## Assignment:
Among the entries below, take the line with "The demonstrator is" and the line with "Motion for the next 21", and output them and every line between them exactly, with nothing else.
*** Opening of Available data ***
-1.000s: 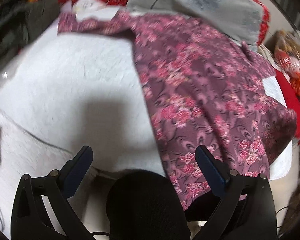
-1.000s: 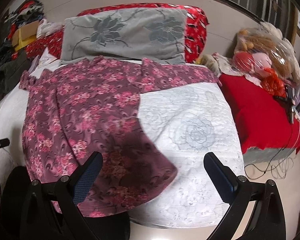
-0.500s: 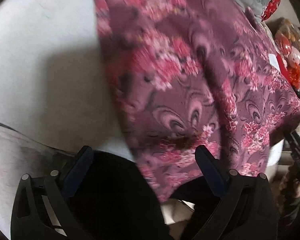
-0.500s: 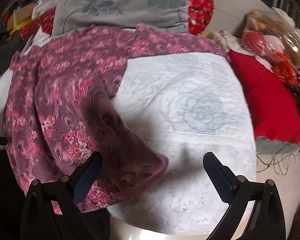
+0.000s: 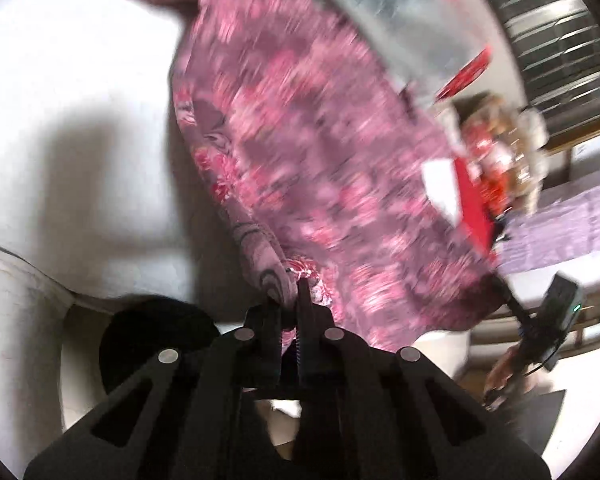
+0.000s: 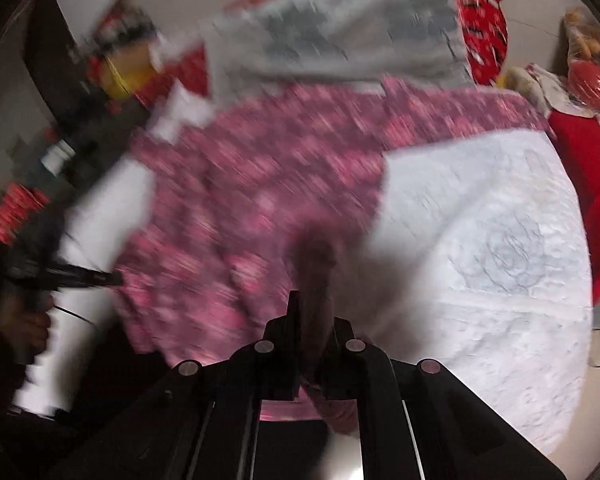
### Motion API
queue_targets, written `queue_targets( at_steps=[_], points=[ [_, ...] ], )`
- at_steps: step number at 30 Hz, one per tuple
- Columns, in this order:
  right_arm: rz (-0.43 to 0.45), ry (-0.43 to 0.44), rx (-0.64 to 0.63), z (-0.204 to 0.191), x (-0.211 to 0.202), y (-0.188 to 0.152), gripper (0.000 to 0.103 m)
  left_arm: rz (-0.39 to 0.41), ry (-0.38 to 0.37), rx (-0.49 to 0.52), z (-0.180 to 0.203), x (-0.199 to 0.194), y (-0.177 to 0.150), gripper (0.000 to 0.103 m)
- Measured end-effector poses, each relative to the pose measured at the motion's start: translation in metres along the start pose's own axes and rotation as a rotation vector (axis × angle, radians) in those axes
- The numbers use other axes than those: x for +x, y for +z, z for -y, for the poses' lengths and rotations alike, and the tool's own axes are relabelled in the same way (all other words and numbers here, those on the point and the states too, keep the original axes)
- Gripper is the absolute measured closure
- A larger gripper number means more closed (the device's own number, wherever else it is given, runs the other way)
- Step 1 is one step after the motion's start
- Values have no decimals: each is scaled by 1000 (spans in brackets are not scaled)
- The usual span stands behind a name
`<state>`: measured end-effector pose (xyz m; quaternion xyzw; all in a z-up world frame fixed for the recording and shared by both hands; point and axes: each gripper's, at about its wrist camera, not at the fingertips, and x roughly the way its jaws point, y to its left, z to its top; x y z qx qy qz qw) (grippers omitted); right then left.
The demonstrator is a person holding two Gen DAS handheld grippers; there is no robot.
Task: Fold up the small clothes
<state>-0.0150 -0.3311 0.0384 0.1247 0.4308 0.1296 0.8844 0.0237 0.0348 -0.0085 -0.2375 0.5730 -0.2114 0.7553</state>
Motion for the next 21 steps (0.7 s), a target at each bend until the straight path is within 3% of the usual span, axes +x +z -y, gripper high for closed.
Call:
queue_targets(
  at_steps=[3,6,9,12,15,18,20,21],
  points=[
    [67,107,83,-6,-28,7,98,48,2,12,8,-34,3,100],
    [69,136,156,2,-30,-2,98,45,68,3,-1,-34,-5,99],
    [-6,86,249,23,-9,-21,98,-10,159,-57,-26,-12,-7,99],
    [-134,-30,339,56,32,-51,98,-75,253,-136,-56,11,-13,99],
    [-233,-128,374,71,53,-70,98,-54,261,-147,-62,10,-12,99],
    [-186,-128,359,69,41,-52,97,29,291,-55,-38,-7,5,98],
    [-106,-150,351,75,29,-25,93,80,319,23,-20,-14,21,90],
    [-47,-159,366,84,21,-7,93,104,319,59,-8,-10,34,76]
  ],
)
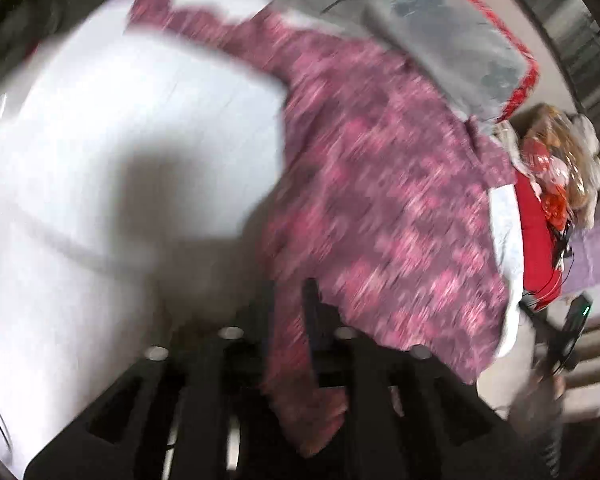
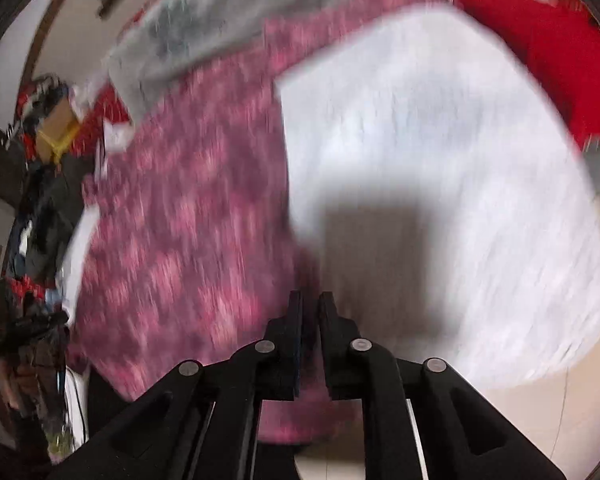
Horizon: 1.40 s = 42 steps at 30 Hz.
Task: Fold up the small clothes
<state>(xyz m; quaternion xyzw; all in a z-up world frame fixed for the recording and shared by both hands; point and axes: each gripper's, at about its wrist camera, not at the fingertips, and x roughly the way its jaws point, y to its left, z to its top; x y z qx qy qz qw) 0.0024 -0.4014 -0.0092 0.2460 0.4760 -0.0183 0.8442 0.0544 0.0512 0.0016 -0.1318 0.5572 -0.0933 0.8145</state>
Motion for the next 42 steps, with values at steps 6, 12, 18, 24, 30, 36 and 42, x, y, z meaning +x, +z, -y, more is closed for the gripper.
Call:
queue_targets(
  at_steps=[6,12,18,24,30,36,42],
  points=[
    [194,-24,237,68,6,120,69,36,-5,94,59,54,64,48],
    [304,-85,489,157,53,217,61,12,14,107,94,126,111,48],
    [371,-78,657,217,118,284,56,-2,-24,102,101,160,133,48],
    [409,-113,601,222,148,323,58,18,-24,114,109,164,158,48],
    [562,-97,498,217,87,319,94,71,-45,91,110,157,191,48],
    [498,-261,617,257,65,294,99,7,-15,57,100,190,197,43],
    [547,-199,507,211,46,289,99,7,-53,52,98,183,197,43]
  ],
)
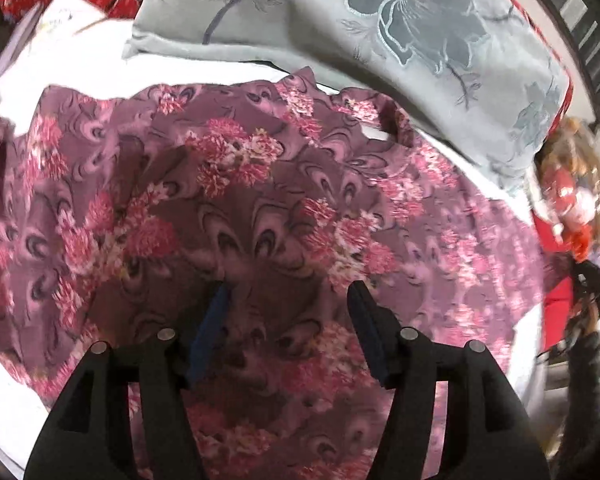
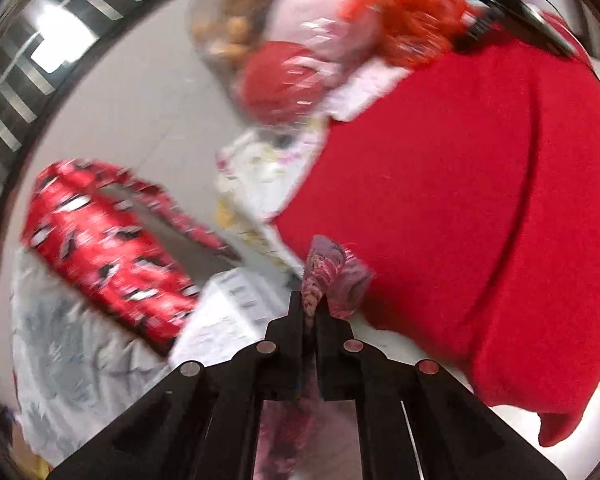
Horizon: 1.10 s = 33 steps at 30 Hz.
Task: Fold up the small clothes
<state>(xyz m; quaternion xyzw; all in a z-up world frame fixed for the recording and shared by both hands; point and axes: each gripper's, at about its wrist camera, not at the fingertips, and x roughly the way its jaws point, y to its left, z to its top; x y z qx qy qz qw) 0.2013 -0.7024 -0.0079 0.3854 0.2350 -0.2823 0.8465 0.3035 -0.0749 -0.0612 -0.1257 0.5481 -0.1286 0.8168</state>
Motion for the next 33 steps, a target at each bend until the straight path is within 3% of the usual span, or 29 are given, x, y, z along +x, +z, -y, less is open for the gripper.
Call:
queue_targets(
  at_steps=[5,8,21,28,29,33],
  points=[
    [-60,137,-160,-78,-22,-33,99,4,-81,-56,-17,-23,-3,43],
    [-121,219,-247,-129,-30,-72,99,-1,-115,-74,-33,-39,-3,43],
    [-441,439,-561,-317,-49,-302,99,28,-171,-110,-120,-105,-1,42],
    [-597,533,-646,-376,-56,-417,98,58,-210,-152,-140,-117,-2,42],
    [-646,538,-657,-379,-56,-439,93,60,-216,-158,-140,-117,-2,42],
    [-800,480,-739,-373,-56,-485,84,50,-243,-172,-137,-112,2,42]
  ],
)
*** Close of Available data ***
## Written answer:
The demonstrator is a person holding two Gen DAS handheld grippers; there is no robot.
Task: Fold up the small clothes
<state>-0.0150 -0.3311 0.0384 0.1247 0.4308 0.1296 0.8844 0.0237 0.0348 -0.0085 -0.2375 0.5730 -0.2114 0.7553</state>
Motion for the next 21 steps (0.7 s), a target at each bend until the straight path is within 3% of the usual span, axes +x +z -y, gripper high for closed.

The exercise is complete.